ACTIVITY:
Search the material for lines containing the word "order", and copy each one.

PROVIDED DATA:
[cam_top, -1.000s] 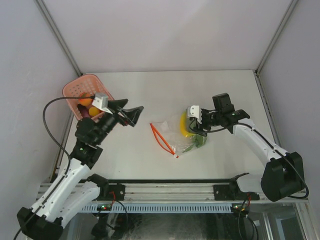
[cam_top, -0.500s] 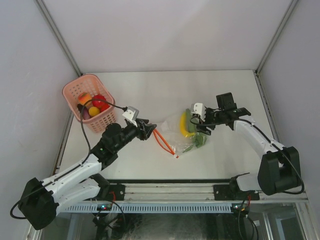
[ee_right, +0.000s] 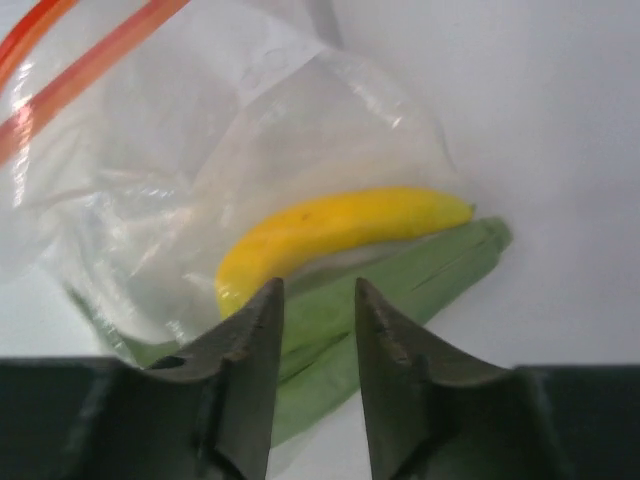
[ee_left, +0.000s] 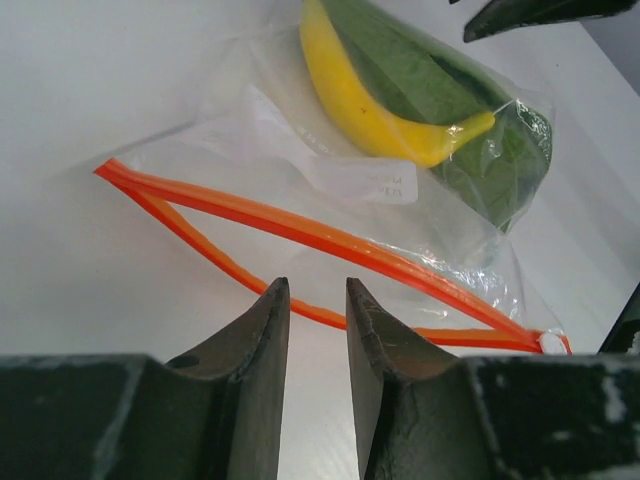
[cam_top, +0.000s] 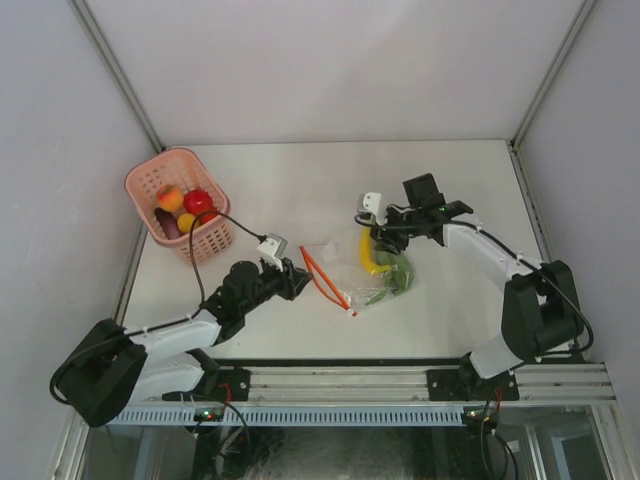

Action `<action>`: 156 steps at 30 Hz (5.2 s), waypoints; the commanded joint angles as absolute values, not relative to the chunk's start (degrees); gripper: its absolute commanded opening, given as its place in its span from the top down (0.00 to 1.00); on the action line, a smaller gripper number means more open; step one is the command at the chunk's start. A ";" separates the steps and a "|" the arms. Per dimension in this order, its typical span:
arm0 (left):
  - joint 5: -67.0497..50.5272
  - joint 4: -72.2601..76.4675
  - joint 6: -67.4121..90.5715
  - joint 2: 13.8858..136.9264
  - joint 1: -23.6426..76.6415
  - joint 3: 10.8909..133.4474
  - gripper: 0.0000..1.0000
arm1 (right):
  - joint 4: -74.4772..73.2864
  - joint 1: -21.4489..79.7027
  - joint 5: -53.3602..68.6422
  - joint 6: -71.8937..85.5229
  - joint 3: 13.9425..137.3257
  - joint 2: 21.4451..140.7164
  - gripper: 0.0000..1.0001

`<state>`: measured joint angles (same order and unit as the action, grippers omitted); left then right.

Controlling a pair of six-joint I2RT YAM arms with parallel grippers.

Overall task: Open the zip-top bag and remove the fake food
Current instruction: Pick up the fake fruit from the zipper food storage bag.

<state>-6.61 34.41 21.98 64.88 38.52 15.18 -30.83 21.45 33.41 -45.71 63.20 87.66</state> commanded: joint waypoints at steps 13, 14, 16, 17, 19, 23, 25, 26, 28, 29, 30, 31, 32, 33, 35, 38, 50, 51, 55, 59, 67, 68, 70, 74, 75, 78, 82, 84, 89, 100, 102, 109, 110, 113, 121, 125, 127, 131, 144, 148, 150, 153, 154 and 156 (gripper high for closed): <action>-8.14 59.27 34.10 89.93 38.85 21.16 0.67 | -28.58 25.88 16.61 -30.04 69.74 101.85 0.91; -8.24 59.18 34.74 90.83 38.85 21.90 0.67 | -29.48 25.84 16.57 -29.95 70.23 102.70 0.91; -8.21 58.42 35.94 92.57 38.84 23.54 0.67 | -30.99 25.94 16.84 -29.89 71.41 103.96 0.92; -8.20 58.29 36.59 93.45 38.85 24.22 0.67 | -31.64 25.94 17.16 -29.85 72.09 104.38 0.92; -7.96 58.19 38.06 95.39 38.85 25.39 0.66 | -33.14 26.05 17.97 -29.90 72.92 105.39 0.92; -7.20 57.75 40.84 98.82 39.06 27.09 0.65 | -35.28 26.43 19.64 -30.15 73.87 106.61 0.92; -7.03 56.85 41.26 99.93 39.60 28.35 0.64 | -35.97 26.82 20.18 -30.36 74.28 107.10 0.92; -6.94 56.06 41.30 100.37 39.89 29.12 0.63 | -36.46 27.08 20.33 -30.40 74.60 107.35 0.92; -6.72 54.44 41.54 101.22 40.59 30.83 0.61 | -37.00 27.60 20.44 -30.50 74.85 107.69 0.92; -6.67 53.70 41.76 101.59 40.93 31.65 0.60 | -37.19 27.67 20.73 -30.50 75.02 107.75 0.92; -6.48 53.05 42.10 101.86 41.15 32.58 0.60 | -37.38 27.77 21.18 -30.40 75.12 107.85 0.92; -6.41 52.66 42.36 102.08 41.49 32.95 0.59 | -37.54 27.79 21.62 -30.22 75.21 107.80 0.92; -6.18 52.32 42.63 102.27 41.75 33.41 0.58 | -37.65 27.82 22.15 -30.01 75.28 107.83 0.92; -5.96 51.85 42.85 102.49 42.00 34.04 0.58 | -37.92 27.86 22.79 -29.93 75.44 107.88 0.92; -5.74 50.84 43.37 102.85 42.45 35.07 0.57 | -38.69 27.78 24.74 -29.75 76.00 108.13 0.92; -5.48 49.34 44.21 103.71 43.07 36.50 0.56 | -40.22 27.78 27.36 -29.15 77.14 108.67 0.92; -2.57 41.33 47.65 104.72 44.38 40.89 0.47 | -39.55 25.89 26.61 -27.62 77.06 107.09 0.91; -2.47 41.18 47.78 104.76 44.45 41.13 0.46 | -39.54 25.90 26.46 -27.55 77.07 107.20 0.91; -1.63 38.99 48.71 105.16 44.63 42.40 0.42 | -39.47 25.85 26.02 -27.38 77.08 106.81 0.91; -1.47 37.64 49.46 105.80 44.80 43.43 0.41 | -39.53 25.69 25.29 -27.51 77.01 105.41 0.91; 0.15 32.65 50.53 105.91 44.87 45.81 0.36 | -38.75 23.15 22.01 -29.19 75.65 99.85 0.91; 0.24 32.35 50.61 105.93 44.91 46.13 0.36 | -38.56 22.76 21.70 -29.30 75.34 99.32 0.91; 0.46 31.44 50.71 106.05 44.96 46.80 0.36 | -38.41 21.94 21.77 -29.33 74.96 98.77 0.91; 1.33 25.04 51.12 106.83 45.41 50.63 0.35 | -38.56 21.38 22.02 -29.02 74.65 99.61 0.91; 1.19 24.33 51.21 107.01 45.56 51.26 0.34 | -38.58 21.46 22.00 -28.93 74.65 100.19 0.91; 1.97 21.69 50.92 107.40 46.25 53.12 0.34 | -38.63 21.86 20.88 -28.64 74.74 101.87 0.91; 3.68 13.42 50.43 109.30 46.67 57.53 0.36 | -38.71 21.86 20.23 -28.30 74.74 103.21 0.91; 3.24 13.01 50.47 110.01 46.76 58.14 0.40 | -38.84 21.88 20.26 -28.20 74.81 103.48 0.91; 2.49 13.18 50.59 109.93 47.10 59.20 0.52 | -39.30 22.11 19.86 -28.18 74.94 104.61 0.91; 6.71 7.61 47.58 112.81 47.46 62.49 0.41 | -41.03 23.25 19.92 -28.31 75.78 107.35 0.92; 7.24 7.28 47.11 113.39 47.46 62.51 0.42 | -40.98 23.31 19.94 -28.34 75.86 107.47 0.92; 12.41 3.59 43.57 110.43 47.46 61.83 0.69 | -41.08 22.88 19.92 -28.27 75.87 107.49 0.92; 13.11 3.15 43.11 109.52 47.46 61.68 0.74 | -41.08 22.77 19.96 -28.31 75.86 107.49 0.92; 15.26 2.47 42.10 106.29 47.33 60.32 0.82 | -41.21 22.51 20.08 -28.31 75.86 107.49 0.92; 14.55 4.70 42.84 96.72 44.17 53.54 0.92 | -41.20 22.32 19.92 -28.25 75.85 107.64 0.92; 11.95 6.74 44.14 92.97 42.16 49.22 0.96 | -41.14 22.28 19.97 -28.38 75.85 107.51 0.92; 11.55 6.99 44.10 90.74 41.49 47.82 0.97 | -41.12 22.30 20.04 -28.39 75.85 107.49 0.92; 14.04 4.25 41.31 88.20 40.87 47.19 0.98 | -41.09 22.44 20.17 -28.38 75.88 107.40 0.92; 28.60 -9.03 28.83 84.03 41.00 49.53 1.00 | -41.09 22.87 20.53 -28.65 75.86 107.40 0.92; 32.65 -11.08 26.95 81.60 40.96 49.48 1.00 | -41.13 22.94 20.58 -28.58 75.85 107.31 0.92; 34.26 -12.13 26.05 80.43 40.96 49.52 1.00 | -41.06 22.98 20.65 -28.78 75.85 107.31 0.92; 36.99 -13.76 24.74 78.64 40.96 49.56 1.00 | -41.13 22.97 20.79 -28.77 75.87 107.15 0.92; 37.78 -14.32 24.16 77.92 40.96 49.57 1.00 | -41.13 22.98 20.85 -28.79 75.86 107.14 0.92; 39.20 -15.38 23.32 76.46 40.96 49.62 1.00 | -41.17 22.99 21.04 -28.76 75.92 107.00 0.92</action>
<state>33.43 -13.26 26.70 80.53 41.01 47.81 -41.08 22.63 20.10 -28.69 74.67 107.26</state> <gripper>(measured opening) 0.320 0.077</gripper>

WORKED SOLUTION:
Action `<action>`: 156 steps at 30 Hz (5.2 s), waypoints; the commanded joint angles as absolute values, not relative to the chunk's start (degrees); gripper: its absolute commanded opening, given as its place in its span from the top down (0.00 to 1.00); on the action line, a smaller gripper number means more open; step one is the command at the chunk's start. A ";" separates the steps and a "|" the arms. Per dimension in this order, its typical span:
`<state>`: measured joint angles (same order and unit as the action, grippers omitted); left then right.

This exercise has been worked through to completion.